Again we can extrapolate the identified open issues to observe their relevance in the proposed three research areas (Table 2). Representation, modularity, complexity, and scalability are open issues in ML, CV, and EC. On the other hand, generalization, robustness, and code re-use are well-studied subjects with clear theoretical and practical guides in all three research areas. Regarding domain knowledge, ML and CV incorporate it systematically as part of their approach to problem-solving; nonetheless, EC follows a similar path of leaving the charge of building intelligent solutions from apparently disconnected building blocks based on the search process. Finally, benchmarks and problem difficulty are pervasive problems in ML and EC since both attempt to discover algorithms that can be useful in an extensive range of different problems, which is not the case in CV, where each problem follows strict formulations.

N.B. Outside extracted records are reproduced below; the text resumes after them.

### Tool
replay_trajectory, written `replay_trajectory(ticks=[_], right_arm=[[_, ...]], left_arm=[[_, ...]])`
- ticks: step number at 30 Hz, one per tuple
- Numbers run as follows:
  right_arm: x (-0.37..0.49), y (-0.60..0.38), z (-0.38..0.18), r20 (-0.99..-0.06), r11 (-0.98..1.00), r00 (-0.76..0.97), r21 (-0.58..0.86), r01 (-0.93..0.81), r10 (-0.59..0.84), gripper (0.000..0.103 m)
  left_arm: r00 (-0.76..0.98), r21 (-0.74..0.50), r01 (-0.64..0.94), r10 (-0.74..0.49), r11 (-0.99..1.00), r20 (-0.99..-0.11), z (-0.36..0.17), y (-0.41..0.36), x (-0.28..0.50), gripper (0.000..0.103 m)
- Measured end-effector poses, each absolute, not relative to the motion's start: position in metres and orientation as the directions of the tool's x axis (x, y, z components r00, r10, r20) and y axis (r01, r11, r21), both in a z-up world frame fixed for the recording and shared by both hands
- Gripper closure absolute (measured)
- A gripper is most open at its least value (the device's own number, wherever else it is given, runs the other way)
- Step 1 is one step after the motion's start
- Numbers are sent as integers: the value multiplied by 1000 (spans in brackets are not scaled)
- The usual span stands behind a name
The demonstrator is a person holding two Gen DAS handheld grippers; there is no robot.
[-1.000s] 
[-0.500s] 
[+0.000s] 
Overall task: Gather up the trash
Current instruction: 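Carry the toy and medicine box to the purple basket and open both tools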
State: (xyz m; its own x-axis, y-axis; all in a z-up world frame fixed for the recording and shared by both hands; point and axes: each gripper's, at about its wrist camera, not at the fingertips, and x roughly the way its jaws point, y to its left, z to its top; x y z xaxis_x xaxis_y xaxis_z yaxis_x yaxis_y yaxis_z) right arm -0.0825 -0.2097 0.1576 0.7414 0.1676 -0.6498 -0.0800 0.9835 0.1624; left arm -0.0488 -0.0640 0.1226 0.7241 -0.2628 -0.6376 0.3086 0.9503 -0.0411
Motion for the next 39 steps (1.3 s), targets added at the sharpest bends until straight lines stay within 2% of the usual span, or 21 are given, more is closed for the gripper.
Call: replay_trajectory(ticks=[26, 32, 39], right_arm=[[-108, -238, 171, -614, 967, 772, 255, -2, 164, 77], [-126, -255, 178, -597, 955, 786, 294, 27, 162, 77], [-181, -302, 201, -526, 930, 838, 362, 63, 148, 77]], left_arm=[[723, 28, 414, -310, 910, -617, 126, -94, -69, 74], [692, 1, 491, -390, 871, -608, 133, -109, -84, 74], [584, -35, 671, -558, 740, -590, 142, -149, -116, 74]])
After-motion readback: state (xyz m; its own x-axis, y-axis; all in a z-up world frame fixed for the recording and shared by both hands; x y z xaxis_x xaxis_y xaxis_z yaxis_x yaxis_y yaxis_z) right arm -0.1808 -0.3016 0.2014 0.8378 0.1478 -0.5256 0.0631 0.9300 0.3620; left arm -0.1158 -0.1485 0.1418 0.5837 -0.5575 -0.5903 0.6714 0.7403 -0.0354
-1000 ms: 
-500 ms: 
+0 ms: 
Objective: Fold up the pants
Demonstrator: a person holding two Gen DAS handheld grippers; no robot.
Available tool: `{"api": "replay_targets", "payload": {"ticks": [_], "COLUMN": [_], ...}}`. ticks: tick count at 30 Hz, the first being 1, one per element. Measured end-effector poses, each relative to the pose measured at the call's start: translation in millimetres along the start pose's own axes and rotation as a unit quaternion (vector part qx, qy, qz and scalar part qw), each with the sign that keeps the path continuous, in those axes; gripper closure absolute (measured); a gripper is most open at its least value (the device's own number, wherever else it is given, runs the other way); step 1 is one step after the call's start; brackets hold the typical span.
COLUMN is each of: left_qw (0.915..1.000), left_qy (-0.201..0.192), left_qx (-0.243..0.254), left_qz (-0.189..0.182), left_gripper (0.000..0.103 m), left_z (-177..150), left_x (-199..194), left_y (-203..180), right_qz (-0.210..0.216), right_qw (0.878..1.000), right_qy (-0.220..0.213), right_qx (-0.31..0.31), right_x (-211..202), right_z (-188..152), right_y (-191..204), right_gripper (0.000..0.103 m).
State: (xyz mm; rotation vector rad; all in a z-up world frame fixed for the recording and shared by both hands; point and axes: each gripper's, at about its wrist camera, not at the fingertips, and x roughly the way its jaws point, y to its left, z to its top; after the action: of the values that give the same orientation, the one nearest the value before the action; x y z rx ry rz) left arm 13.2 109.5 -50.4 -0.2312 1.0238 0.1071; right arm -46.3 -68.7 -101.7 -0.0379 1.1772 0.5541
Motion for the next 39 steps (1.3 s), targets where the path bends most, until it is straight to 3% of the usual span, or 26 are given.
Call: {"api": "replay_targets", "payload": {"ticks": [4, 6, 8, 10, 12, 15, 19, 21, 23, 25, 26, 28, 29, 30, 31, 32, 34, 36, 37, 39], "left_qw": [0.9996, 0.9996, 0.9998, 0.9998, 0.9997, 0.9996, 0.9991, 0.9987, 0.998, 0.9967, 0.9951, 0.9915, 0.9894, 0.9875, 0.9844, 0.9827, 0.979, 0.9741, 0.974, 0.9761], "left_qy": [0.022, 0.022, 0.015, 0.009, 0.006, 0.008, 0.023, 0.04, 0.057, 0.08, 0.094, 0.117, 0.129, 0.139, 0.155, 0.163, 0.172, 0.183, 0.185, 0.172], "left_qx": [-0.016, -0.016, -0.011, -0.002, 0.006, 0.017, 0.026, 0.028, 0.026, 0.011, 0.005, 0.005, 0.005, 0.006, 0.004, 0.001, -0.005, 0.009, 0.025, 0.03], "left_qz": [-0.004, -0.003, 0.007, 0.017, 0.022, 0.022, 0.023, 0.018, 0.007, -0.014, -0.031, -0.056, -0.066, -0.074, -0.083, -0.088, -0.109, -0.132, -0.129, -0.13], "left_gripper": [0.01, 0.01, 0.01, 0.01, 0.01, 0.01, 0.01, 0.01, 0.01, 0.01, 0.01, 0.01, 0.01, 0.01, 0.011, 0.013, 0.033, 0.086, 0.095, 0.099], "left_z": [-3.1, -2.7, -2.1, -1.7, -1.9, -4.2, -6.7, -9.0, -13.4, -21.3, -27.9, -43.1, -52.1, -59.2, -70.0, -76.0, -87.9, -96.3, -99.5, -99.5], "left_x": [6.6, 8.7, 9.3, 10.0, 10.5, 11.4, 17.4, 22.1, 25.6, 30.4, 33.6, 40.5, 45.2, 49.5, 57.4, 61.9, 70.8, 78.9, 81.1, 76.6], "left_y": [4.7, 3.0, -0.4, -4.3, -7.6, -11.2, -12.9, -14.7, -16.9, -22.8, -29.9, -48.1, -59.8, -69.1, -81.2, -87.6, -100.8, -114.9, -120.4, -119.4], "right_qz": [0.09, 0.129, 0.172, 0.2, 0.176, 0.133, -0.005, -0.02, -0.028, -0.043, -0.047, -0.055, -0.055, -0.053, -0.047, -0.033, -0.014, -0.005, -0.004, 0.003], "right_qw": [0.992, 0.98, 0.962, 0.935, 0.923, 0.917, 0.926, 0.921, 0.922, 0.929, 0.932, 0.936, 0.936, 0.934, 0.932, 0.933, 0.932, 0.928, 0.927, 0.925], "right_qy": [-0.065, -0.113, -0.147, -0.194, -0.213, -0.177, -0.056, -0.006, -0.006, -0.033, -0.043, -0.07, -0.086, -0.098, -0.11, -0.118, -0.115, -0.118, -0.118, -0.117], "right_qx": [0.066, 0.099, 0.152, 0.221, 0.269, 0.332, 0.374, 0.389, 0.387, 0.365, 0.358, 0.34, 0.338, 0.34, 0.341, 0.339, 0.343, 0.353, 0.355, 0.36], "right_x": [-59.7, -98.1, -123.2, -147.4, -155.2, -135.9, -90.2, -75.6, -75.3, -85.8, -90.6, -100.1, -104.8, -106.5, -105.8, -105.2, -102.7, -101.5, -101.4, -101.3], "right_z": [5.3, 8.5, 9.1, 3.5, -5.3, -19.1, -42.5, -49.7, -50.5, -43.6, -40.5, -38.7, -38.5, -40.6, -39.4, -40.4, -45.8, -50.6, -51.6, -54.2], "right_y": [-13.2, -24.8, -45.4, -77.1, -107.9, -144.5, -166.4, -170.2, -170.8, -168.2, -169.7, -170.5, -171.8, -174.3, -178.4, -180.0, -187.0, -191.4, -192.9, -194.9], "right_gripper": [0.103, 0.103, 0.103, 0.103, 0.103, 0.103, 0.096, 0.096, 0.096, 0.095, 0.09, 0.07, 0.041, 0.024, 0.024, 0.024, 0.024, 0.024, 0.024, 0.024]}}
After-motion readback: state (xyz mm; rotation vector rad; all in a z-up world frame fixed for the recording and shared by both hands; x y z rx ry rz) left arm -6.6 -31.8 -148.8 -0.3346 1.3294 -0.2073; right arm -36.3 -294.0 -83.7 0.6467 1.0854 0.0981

Nowadays, the situation is still more worrisome with the worldwide impact of DL since this technology is not even contrasted with alternative formulations because most people in computer science estimate that there is no competitive alternative. However, such a paradigm has numerous sometimes deadly failures [3], and since overcoming such hurdles is not an easy task, the always present possibility of lack of success represents an opportunity for other research paradigms [11]. Here, we recall some aspects where neural networks’ lack of success impact trust and confidence in these systems:

  1. (a)

    Brittleness and lack of trustworthiness. These aspects refer to the lack of invariance whose attempts to overcome lay on extending the number of patterns, including rotation, scaling, illumination, and as many as different representations of a kind of object. Nevertheless, input data corruption through adversarial attacks is a severe source of difficulty. Moreover, contamination with information in the form of stickers or other ways of marking traffic signals, cars, persons, or other objects represents real conundrums for such technology.

  2. (b)

    Uncertainty. Classification systems based on DL report high certainty for the training data, but the way of calculating robustness is still an open issue. Data-dependent methodologies need improvement when calculating and dealing with uncertainty toward a robust approach whose accuracy refines its confidence in the outcome.

  3. (c)

    Data-driven technology and expensive hardware requirements. One of the most significant disadvantages of deep learning is that it requires considerable data to perform better than other techniques. It is costly to train due to complex data models. Thus, this technology requires expensive Graphic Processing Units (GPUs) and hundreds of machines. This data dependency is the source of most of the problems described in this section.

  4. (d)

    Embedded bias and catastrophic forgetting. Bias is the Achilles heel of data analysis, divided into data bias and bias in evaluating or creating data. DL as ML depends on accurate, clean, and well-labeled training data to learn from so they can produce accurate solutions. Most AI projects rely on data collection, cleaning, preparation, and labeling steps, which are sources of bias or catastrophic forgetting. This last issue results from updating data, like in the case of detecting artificially generated fake images. In order to repair the performance of CNNs, the researchers trained them with new data, and as the cycle continued, the CNN forgot how to detect the old ones, even the original clean data.

  5. (e)

    Explainability. The advantage of an end-to-end methodology combined with the black-box paradigm makes it hard to conclude why the system selects certain features, especially for problems with many classes or when different networks provide solutions to the same problem. How DL reaches conclusions is a mysterious process that is somewhat stuck on the theoretical side and left to designing better, more constrained datasets.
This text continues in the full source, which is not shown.